Au milieu du vingtième siècle, les historiens de l’art ont cherché à caractériser les toiles en mesurant manuellement la densité des fils verticaux et horizontaux (contexture) visibles sur les radiographies. Ils souhaitaient utiliser ces données pour déterminer si les supports de deux tableaux distincts provenaient d’un même rouleau de toile. À l’époque de Van Gogh, on pouvait acheter des toiles déjà préparées. Comme celles-ci étaient parfois taillées dans une seule pièce de tissu, il était possible d’établir des corrélations entre des tableaux dont les supports venaient du même rouleau. Toutefois, la prise de mesures manuelles demandait énormément de temps et donnait seulement des densités moyennes, car les données n’étaient recueillies qu’à quelques endroits de la surface. Ces moyennes ne permettaient donc pas d’établir avec précision si les toiles provenaient d’un même rouleau.
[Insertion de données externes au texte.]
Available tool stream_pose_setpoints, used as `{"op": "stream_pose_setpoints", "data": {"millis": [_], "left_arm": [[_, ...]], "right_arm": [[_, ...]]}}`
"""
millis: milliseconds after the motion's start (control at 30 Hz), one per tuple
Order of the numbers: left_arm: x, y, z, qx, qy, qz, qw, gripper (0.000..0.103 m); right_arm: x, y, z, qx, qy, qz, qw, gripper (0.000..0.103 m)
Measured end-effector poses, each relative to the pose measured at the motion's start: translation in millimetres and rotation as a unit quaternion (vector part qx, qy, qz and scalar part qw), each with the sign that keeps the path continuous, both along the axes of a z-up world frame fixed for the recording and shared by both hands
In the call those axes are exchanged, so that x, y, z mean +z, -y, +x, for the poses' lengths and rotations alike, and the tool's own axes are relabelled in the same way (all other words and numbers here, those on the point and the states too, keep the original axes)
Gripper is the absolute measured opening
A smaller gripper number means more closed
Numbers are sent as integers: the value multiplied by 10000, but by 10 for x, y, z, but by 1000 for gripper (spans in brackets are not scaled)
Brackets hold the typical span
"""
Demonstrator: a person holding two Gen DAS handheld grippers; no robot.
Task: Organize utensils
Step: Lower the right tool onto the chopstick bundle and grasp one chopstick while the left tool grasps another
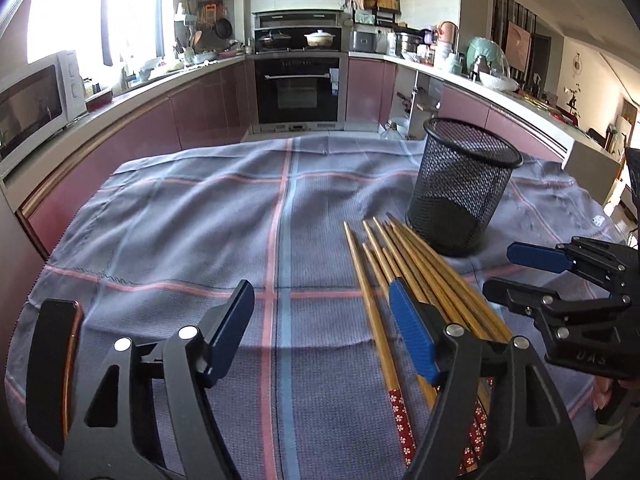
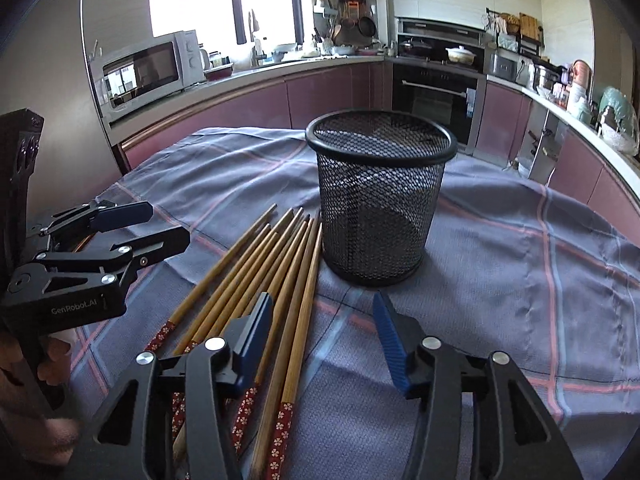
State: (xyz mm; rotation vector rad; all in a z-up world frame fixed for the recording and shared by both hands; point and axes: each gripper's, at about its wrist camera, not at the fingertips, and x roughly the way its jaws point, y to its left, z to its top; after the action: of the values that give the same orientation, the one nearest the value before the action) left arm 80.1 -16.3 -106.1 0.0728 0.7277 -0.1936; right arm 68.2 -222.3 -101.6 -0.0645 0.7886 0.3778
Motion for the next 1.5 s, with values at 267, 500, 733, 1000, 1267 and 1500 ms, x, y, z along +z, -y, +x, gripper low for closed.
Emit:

L’avènement des technologies informatiques a permis de numériser les radiographies et d’utiliser des algorithmes de traitement des signaux pour connaître la densité des fils verticaux et horizontaux sur toute la surface des tableaux. Se basant sur la régularité des fils, l’algorithme calcule leur spectre spatial, ce qui permet d’obtenir une mesure claire de la régularité de la trame en termes de fils par centimètre. Après avoir appliqué le procédé à des toiles de Van Gogh et de nombreux autres artistes, on a découvert que la densité de la trame varie en fonction des différentes techniques de tissage. Dans le cas de l’œuvre de Van Gogh conservée au McMaster Museum, les fils verticaux correspondent aux fils verticaux du métier à tisser. La densité du tissage offre également une base plus solide pour déterminer si des toiles proviennent d’un même rouleau. Un grand nombre de toiles dans l’œuvre de Van Gogh peuvent être appariées. Les recherches ont permis d’identifier plus d’une quarantaine de groupes, dont certains comptent plus de cinquante tableaux, ce qui indique que Van Gogh a utilisé plusieurs rouleaux provenant d’un même lot. Aucune œuvre connue à ce jour n’est issue du même rouleau que le tableau du McMaster Museum.